Daha açık belirtmekte yarar var. Hulusi Akar suçüstü yakalanan hırsız gibi davranmış ve suçu reddederek paçayı kurtarmanın hesabını yapmıştır. OPCW ise suçüstü yakalanan hırsıza yardımcı olduğunu gizlemek için twitter hesabından yaptığı açıklamanın ardına sığınmıştır. Esasen her iki kesim de bölgede yasaklı silahlar kullanıldığını ve Güney Kürdistan’da gerillaların, Rojava’da savaşçıların kimyasal gazlar ve fosfor bombaları ile katledildiklerini, binlerce sivilin bu durumdan olumsuz etkilendiğini herkesten iyi biliyorlar. Üstelik OPCW, 2019 yılında Serêkaniyê işgal edilirken kullanılan yasaklı bombalara ilişkin bir inceleme de başlatmıştı. Ancak ne o incelemenin sonucu belli oldu, ne de yasaklı silahlar kullanan Türkiye’ye bir yaptırım uygulandı. Türkiye, OPCW tarafından yapılan inceleme sonrasında savaş suçu işlemeyi bir adım daha öteye taşıdı ve neredeyse Güney Kürdistan’da gerillaların bulunduğu dağların her metrekaresini yasaklı silahlar kullanarak bombaladı.

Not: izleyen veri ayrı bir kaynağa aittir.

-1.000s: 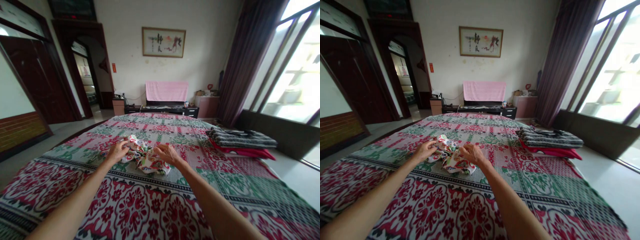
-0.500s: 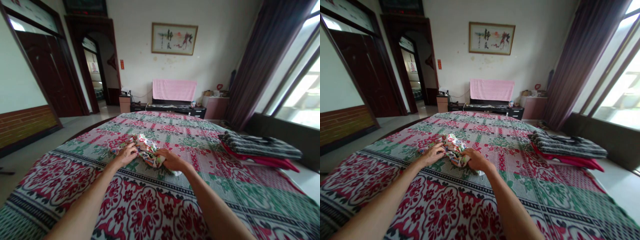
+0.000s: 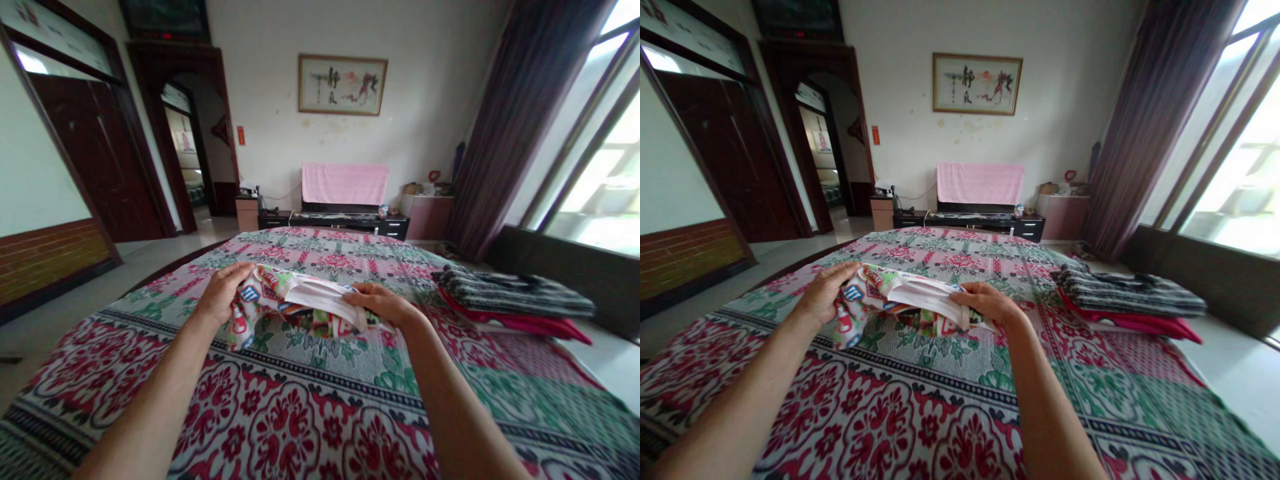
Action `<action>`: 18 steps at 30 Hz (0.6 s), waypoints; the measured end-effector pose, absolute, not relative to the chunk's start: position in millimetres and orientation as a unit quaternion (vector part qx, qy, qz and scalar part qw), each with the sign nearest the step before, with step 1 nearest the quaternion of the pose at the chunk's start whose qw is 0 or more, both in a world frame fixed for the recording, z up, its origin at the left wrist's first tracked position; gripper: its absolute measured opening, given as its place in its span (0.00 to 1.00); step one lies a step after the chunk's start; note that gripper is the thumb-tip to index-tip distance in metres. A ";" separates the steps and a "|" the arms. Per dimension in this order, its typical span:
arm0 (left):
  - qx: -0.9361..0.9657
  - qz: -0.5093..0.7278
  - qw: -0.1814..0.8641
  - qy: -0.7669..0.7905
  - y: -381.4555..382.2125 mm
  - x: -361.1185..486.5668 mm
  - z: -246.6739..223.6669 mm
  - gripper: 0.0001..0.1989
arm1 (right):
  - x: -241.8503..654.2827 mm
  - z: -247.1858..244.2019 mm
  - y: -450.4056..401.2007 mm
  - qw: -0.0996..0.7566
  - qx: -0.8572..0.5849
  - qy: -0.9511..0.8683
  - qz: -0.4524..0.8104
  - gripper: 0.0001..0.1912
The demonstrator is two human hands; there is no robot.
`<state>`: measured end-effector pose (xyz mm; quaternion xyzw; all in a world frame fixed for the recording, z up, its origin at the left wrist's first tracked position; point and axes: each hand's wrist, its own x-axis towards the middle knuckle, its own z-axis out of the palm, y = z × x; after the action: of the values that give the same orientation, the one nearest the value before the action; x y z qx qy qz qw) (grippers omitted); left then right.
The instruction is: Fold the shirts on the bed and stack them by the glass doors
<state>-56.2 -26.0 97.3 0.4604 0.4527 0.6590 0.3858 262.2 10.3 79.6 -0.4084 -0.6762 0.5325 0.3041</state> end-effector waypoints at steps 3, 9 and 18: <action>0.445 0.634 0.435 0.460 -23.2 -59.2 89.7 0.18 | 267.9 81.3 7.5 0.266 -0.400 -0.686 0.546 0.22; 0.463 0.553 0.400 0.566 -0.2 -64.9 34.2 0.30 | 265.8 49.8 34.6 0.246 -0.669 -0.686 0.147 0.10; 0.566 0.327 0.408 0.637 -5.6 -97.4 25.6 0.21 | 261.9 43.6 33.8 0.191 -0.496 -0.821 0.209 0.22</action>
<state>-97.4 -5.6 25.6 0.5664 0.6370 0.3266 0.4084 261.9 33.8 43.6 -0.4955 -0.8209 0.2094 0.1915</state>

Ancak bu kez durumları zor. Bu büyük suçun altından öyle kolay kalkamazlar. Özellikle OPCW, inceleme yapmak ve hakikati dünya kamuoyuna duyurmak zorunda. Onlardan istenen de budur. Sonra ne olur? Türk devletine bir yaptırım uygulanır mı bilemeyiz? Büyük olasılıkla devreye yine çıkar girecek ve suçların üzeri örtülmek istenecektir. Türk devletini yönetenler batılı güçler için ‘kullanışlı eşek’ oldukları müddetçe bu çıkar ilişkisi sürecek ve suçlarını gizleyebilecektir. Bu böyle olsa bile hakikatin bilinmesi, kimin savaş suçu işlediğinin, hukuka uymadığının bilinmesi önemlidir.

Bu arada tekrar hatırlatmakta yarar var. Hem Şebnem Korur Fincancı, hem konuya ilişkin ilk gözlemlerini aktaran diğer uzmanlar, kesin bir dille ‘kimyasal silah kullanılmış’ demediler. Ön gözlemlerini aktardılar ve kimyasal silah kullanımının güçlü bir şüphe olduğunu belirterek konunun mutlaka bağımsız uzmanlarca incelenmesi gerektiğini söylediler. 

IPPNW de raporunda, buldukları bulguların kimyasal silah kullanımından kaynaklandığı şüphesinin güçlendiğini yazarak BM ve OPCW’nin inceleme yapmaları gerektiğinin altını çizdiler. Bunların üzerine bir de Kürt halkında ve dostlarında biriken büyük öfkeyi hesaba katıp ‘bu kez durumları zor’ dedik.

Sonuçları ne olur, şimdiden bir şey demek mümkün değil. Ancak en taraflı incelemede bile savaş suçları mutlaka tespit edilir. Bir diğer deyimle en kötü olasılıkla bu suç da tarihe yazılır. Ancak bu suç tarihe yazılsa bile mutlaka günü gelir, hesabı sorulur.